Los camaradas de Perpiñán habían llegado, y estaban empezando a excavar al otro lado de la alambrada. Ignacio los veía sólo a rachas, cuando el resplandor de los relámpagos iluminaba una imagen memorable, aquella máquina de manos veloces, improvisada y diestra, espontánea y potente, dos mitades perfectamente sincronizadas trabajando a compás, los franceses fuera, los españoles dentro, desalojando arena a una velocidad tan constante que cuando se separó de Roque ya habían abierto la mitad del túnel. Para las fugas individuales no se tomaban tanto trabajo, pero aquella noche se iban a escapar muchos, más de quince, y por eso habían vigilado con atención el color de las nubes. Los soldados senegaleses sentían pánico de las tormentas eléctricas, y hundían la cabeza entre los hombros al escuchar el primer trueno. Después, y sin esperar a los rayos, a los relámpagos, echaban a correr con las manos encima de la cabeza, se encerraban en sus barracones y no salían hasta que había dejado de llover. Para entonces, los fugados ya estarían secos y tranquilos, durmiendo quizás en verdaderas camas, con verdaderas sábanas y almohadas de verdad, en casas con tejados impermeables y chimeneas encendidas, al amparo de ciertos ciudadanos franceses con conciencia, con corazón. Ignacio Fernández Muñoz se emocionaba al pensarlo, como si él también hallara cobijo en la sombra de esa felicidad, el bienestar elemental, una cama con sábanas y almohada en una casa caliente, sin goteras, que se había convertido en el símbolo esencial del lujo. Le pasaba lo mismo en todas las fugas, pero aquélla no la olvidaría jamás, y no sólo porque intuía que se estaba despidiendo de Roque para siempre. También porque aquella noche le acercó a Aurelio Perea, alias el Boquerón, que con el tiempo se convertiría en algo más que un amigo, casi un hermano.

—¿Quién es el Abogado?

Un muchacho francés que llevaba unos papeles en la mano derecha y se alumbraba con una linterna tan pequeña que parecía de juguete, estiró el cuello al otro lado de la alambrada.

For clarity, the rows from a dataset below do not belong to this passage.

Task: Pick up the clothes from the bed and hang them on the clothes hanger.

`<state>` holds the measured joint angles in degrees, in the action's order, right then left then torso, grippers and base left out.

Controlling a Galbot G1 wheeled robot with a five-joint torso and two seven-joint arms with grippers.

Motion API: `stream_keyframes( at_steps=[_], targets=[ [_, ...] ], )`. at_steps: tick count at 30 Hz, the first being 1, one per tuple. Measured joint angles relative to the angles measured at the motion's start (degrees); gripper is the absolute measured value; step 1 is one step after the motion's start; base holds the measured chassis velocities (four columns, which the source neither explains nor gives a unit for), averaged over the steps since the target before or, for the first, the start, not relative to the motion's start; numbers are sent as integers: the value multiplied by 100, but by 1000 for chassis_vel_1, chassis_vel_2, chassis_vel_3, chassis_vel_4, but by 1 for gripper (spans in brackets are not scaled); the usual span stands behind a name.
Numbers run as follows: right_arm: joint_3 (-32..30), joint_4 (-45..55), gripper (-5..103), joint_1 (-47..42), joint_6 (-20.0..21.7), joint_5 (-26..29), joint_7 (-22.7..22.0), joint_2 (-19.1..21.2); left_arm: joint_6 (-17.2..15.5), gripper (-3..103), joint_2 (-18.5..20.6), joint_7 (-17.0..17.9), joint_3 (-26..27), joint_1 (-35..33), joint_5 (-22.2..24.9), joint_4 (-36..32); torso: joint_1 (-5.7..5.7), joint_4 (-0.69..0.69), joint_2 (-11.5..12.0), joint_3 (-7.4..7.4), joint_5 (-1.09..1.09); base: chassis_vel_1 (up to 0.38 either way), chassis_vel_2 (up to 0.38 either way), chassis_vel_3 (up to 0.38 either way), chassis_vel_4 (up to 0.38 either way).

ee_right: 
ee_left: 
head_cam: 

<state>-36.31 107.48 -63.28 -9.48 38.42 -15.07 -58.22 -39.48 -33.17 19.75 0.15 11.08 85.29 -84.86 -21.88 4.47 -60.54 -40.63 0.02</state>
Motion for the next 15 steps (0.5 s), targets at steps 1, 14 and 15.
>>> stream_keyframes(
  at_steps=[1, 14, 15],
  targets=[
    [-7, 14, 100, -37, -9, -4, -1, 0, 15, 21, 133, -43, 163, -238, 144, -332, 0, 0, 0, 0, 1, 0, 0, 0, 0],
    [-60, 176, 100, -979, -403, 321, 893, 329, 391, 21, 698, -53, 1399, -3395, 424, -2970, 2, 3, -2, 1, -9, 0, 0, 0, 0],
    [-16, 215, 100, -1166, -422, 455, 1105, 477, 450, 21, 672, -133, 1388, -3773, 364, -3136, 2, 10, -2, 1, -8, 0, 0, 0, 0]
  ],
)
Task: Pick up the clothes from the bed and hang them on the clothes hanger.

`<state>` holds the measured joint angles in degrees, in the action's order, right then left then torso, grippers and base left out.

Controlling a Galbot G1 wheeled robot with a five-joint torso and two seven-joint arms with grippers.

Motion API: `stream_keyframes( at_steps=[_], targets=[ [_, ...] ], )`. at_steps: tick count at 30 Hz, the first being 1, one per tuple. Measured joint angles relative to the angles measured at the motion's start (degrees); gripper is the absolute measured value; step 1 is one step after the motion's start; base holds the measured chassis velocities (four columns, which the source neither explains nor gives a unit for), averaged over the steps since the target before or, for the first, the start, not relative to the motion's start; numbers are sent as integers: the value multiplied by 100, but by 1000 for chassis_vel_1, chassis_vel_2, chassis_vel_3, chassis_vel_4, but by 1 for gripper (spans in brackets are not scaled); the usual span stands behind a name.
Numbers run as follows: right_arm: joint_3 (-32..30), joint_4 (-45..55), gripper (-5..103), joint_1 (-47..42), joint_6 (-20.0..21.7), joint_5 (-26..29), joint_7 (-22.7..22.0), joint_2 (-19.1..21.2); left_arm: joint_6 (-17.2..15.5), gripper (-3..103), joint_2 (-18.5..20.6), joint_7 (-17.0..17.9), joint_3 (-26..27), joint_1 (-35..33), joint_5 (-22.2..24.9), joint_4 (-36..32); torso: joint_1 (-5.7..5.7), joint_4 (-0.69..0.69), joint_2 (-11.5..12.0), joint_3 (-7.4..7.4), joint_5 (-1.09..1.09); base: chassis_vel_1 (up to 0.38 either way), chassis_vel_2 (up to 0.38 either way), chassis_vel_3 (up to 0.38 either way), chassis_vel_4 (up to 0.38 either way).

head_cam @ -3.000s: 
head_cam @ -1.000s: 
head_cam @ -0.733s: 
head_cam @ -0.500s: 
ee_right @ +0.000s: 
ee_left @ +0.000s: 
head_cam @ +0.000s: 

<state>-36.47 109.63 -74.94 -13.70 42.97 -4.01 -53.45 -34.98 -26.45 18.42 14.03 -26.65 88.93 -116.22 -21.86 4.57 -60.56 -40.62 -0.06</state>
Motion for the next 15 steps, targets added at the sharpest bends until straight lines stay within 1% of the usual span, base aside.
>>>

—Soy yo —contestó él, acercándose.

Entonces empezó a llover, pero el chico, sin inmutarse, abrió el paraguas que llevaba enganchado en un brazo, encendió la linterna y empezó a leer.

—Ayer, 16 de mayo de 1940, el Comité Antifascista del Departamento de Rosellón, integrado por el Partido Comunista Francés, el Partido Socialista Francés, la Confederación General...

—Bueno, mira —Ignacio, tan conmovido como perplejo, le interrumpió cuando logró creer que aquella escena estaba sucediendo en realidad, que era cierto que aquel chico había traído consigo el acta de una reunión y pretendía leérsela de cabo a rabo, a oscuras, en medio de una fuga y de la lluvia—, esa parte sáltatela, que ya me hago cargo.

—Como quieras —el muchacho le miró y siguió leyendo—. Los miembros de este comité saludan a sus hermanos antifascistas españoles —entonces hizo una pausa para mirarle—. Aquí, en el primer borrador, ponía compañeros, pero yo propuse este cambio por lo de la fraternidad, ¿sabes? Bueno, sigo... A sus hermanos antifascistas españoles, encerrados de forma tan vil como ilegal en el campo de Barcarès por la incalificable cobardía del actual gobierno francés...

—¡Perea!

Domingo, aquel chico sevillano que había hecho la guerra en Santander y no había matado a nadie, empezó a chillar en español en aquel momento, pero ni siquiera eso desanimó al adolescente portavoz de la fraternidad.

—...y hacerles llegar su apoyo incondicional, como apoyaron sin condiciones la causa de la República Española frente a la criminal debilidad de los gobernantes franceses que se integraron en el Comité de No Intervención de Londres, favoreciendo así...

Ya no llovía. Diluviaba. Las gotas de agua sonaban como las ráfagas de una ametralladora al estrellarse contra la tela del paraguas, Roque le miró antes de deslizarse bajo la alambrada y le sonrió desde el otro lado, Domingo, jefe de la fuga, volvió a chillar en español, el muchacho de la linterna seguía leyendo en francés, Ignacio percibía ambas voces como si las estuviera escuchando dentro de un sueño enloquecido, amable y absurdo al mismo tiempo.